What you have to do:
Using the listing below, show all lines that hold the word "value".

Recorded information:
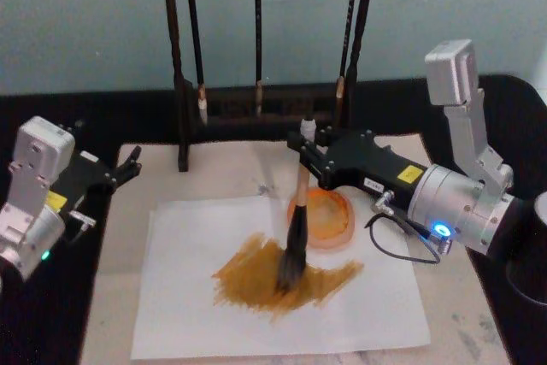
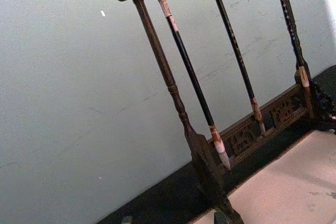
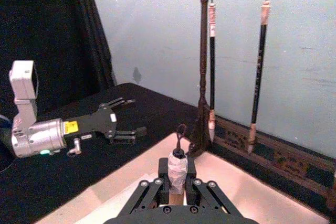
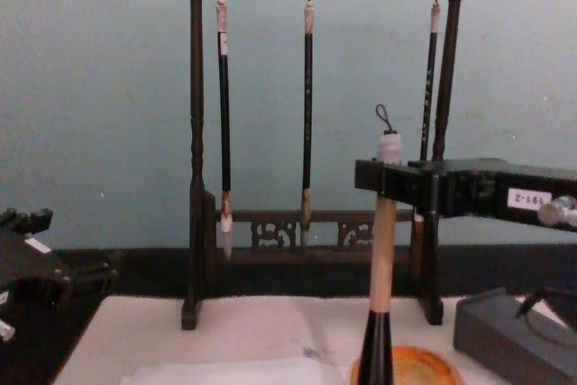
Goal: Pick up the brush from the inkstone, write on the paper, then place the brush back to its original position.
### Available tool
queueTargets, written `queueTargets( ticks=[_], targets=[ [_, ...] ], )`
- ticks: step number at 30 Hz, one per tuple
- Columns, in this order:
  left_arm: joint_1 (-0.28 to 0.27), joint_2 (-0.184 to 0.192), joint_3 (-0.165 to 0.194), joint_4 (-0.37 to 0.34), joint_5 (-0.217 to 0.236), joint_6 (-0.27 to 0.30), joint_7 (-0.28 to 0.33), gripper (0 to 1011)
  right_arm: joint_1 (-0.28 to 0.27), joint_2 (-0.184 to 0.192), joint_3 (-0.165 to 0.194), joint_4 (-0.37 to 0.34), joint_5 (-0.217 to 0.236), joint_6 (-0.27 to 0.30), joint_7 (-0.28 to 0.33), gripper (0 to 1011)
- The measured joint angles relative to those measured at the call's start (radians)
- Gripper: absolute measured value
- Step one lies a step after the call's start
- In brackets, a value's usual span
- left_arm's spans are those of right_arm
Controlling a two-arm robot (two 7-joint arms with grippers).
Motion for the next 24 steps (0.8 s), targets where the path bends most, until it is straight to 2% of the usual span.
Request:
queueTargets(
  ticks=[7,24],
  targets=[
    [0.000,0.000,0.000,0.000,0.000,0.000,0.000,1010,-0.008,0.000,0.018,-0.001,0.010,-0.001,-0.003,162],
    [0.000,0.000,0.000,0.000,0.000,0.000,0.000,1010,-0.011,0.005,0.017,-0.012,0.014,0.000,0.004,162]
  ],
)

Written response:
- Gripper: absolute measured value
- In brackets, a value's usual span

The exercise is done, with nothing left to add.